■ WHAT YOU SHOULD DO
All of the data is to be set down again without alteration.
───
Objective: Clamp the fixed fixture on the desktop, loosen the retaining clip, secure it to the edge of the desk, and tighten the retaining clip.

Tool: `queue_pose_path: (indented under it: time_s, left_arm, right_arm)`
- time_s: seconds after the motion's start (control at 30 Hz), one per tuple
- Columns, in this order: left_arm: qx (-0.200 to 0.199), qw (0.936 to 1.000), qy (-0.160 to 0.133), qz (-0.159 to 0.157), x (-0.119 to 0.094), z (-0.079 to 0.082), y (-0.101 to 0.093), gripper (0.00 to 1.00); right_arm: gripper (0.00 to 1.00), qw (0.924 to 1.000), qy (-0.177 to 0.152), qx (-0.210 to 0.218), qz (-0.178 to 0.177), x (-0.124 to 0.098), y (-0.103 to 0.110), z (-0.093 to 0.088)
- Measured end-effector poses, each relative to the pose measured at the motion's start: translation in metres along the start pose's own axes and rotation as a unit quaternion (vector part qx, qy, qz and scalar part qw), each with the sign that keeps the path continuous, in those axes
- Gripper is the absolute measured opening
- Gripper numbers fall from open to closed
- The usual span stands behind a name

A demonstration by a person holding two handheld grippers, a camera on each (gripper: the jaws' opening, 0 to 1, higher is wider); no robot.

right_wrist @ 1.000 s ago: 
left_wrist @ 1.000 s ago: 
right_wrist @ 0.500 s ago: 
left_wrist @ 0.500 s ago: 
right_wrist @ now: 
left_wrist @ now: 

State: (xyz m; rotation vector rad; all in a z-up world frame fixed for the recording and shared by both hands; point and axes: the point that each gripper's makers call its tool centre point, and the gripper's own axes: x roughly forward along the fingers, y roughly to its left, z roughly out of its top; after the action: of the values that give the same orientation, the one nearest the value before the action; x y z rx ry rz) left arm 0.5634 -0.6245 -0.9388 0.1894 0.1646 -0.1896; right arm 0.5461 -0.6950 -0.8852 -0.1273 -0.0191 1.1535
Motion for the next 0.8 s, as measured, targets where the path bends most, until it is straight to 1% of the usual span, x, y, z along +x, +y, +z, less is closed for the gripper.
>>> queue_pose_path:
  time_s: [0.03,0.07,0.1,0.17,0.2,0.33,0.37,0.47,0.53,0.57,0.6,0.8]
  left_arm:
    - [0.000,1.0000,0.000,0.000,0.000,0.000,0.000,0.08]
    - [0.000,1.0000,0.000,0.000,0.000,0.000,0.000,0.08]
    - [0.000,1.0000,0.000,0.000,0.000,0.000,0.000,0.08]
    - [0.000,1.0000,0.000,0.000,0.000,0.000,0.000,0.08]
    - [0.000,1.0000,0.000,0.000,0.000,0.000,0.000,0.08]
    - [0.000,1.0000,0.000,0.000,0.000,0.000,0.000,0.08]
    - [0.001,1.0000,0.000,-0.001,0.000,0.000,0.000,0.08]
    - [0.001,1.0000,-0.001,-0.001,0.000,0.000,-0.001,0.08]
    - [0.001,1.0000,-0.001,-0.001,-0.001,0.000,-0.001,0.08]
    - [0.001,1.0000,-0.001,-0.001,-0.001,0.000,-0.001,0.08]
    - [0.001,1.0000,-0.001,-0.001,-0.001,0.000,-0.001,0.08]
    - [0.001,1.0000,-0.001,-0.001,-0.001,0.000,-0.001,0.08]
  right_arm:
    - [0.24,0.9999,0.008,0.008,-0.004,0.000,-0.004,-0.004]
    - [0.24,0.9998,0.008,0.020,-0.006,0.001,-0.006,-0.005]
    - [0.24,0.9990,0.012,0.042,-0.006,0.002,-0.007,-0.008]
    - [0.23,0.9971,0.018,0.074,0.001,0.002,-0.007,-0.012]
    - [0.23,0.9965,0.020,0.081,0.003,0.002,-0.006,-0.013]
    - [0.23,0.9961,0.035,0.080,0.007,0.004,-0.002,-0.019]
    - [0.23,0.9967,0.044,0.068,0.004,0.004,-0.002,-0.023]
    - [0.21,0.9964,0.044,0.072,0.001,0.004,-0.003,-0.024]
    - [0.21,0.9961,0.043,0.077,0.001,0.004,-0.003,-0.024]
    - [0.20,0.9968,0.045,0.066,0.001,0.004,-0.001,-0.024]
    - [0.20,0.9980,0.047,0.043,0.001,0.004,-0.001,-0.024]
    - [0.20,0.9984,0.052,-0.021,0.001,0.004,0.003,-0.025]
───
■ TASK OUTPUT
Objective: Clamp the fixed fixture on the desktop, loosen the retaining clip, secure it to the edge of the desk, and tighten the retaining clip.

Tool: `queue_pose_path: (indented under it: time_s, left_arm, right_arm)`
- time_s: seconds after the motion's start (control at 30 Hz), one per tuple
- Columns, in this order: left_arm: qx (-0.200 to 0.199), qw (0.936 to 1.000), qy (-0.160 to 0.133), qz (-0.159 to 0.157), x (-0.119 to 0.094), z (-0.079 to 0.082), y (-0.101 to 0.093), gripper (0.00 to 1.00); right_arm: gripper (0.00 to 1.00), qw (0.924 to 1.000), qy (-0.177 to 0.152), qx (-0.210 to 0.218), qz (-0.178 to 0.177), x (-0.124 to 0.098), y (-0.103 to 0.110), z (-0.093 to 0.088)
- Measured end-effector poses, each relative to the pose measured at the motion's start: translation in metres along the start pose's own axes and rotation as a unit quaternion (vector part qx, qy, qz and scalar part qw), each with the sign that keeps the path continuous, in those axes
- Gripper is the absolute measured opening
- Gripper numbers fall from open to closed
- The usual span stands behind a name

A demonstration by a person holding two handheld grippers, a camera on each (gripper: the jaws' opening, 0 to 1, higher is wider); no robot.

right_wrist @ 1.000 s ago: 
left_wrist @ 1.000 s ago: 
right_wrist @ 0.500 s ago: 
left_wrist @ 0.500 s ago: 
right_wrist @ now: 
left_wrist @ now: 

State: (xyz m; rotation vector rad; all in a z-up world frame fixed for the recording and shared by both hands; point and axes: the point that each gripper's makers call its tool centre point, and the gripper's own axes: x roughly forward along the fingers, y roughly to its left, z roughly out of its top; after the action: of the values that give the same orientation, the one nearest the value before the action; x y z rx ry rz) left arm 0.5634 -0.6245 -0.9388 0.1894 0.1646 -0.1896; right arm 0.5461 -0.6950 -0.8852 -0.1273 -0.0191 1.1535
Motion for the next 0.8 s, as measured, targets where the path bends most, until it is straight to 1% of the usual span, x, y, z along +x, +y, +z, less is closed for the gripper.
>>> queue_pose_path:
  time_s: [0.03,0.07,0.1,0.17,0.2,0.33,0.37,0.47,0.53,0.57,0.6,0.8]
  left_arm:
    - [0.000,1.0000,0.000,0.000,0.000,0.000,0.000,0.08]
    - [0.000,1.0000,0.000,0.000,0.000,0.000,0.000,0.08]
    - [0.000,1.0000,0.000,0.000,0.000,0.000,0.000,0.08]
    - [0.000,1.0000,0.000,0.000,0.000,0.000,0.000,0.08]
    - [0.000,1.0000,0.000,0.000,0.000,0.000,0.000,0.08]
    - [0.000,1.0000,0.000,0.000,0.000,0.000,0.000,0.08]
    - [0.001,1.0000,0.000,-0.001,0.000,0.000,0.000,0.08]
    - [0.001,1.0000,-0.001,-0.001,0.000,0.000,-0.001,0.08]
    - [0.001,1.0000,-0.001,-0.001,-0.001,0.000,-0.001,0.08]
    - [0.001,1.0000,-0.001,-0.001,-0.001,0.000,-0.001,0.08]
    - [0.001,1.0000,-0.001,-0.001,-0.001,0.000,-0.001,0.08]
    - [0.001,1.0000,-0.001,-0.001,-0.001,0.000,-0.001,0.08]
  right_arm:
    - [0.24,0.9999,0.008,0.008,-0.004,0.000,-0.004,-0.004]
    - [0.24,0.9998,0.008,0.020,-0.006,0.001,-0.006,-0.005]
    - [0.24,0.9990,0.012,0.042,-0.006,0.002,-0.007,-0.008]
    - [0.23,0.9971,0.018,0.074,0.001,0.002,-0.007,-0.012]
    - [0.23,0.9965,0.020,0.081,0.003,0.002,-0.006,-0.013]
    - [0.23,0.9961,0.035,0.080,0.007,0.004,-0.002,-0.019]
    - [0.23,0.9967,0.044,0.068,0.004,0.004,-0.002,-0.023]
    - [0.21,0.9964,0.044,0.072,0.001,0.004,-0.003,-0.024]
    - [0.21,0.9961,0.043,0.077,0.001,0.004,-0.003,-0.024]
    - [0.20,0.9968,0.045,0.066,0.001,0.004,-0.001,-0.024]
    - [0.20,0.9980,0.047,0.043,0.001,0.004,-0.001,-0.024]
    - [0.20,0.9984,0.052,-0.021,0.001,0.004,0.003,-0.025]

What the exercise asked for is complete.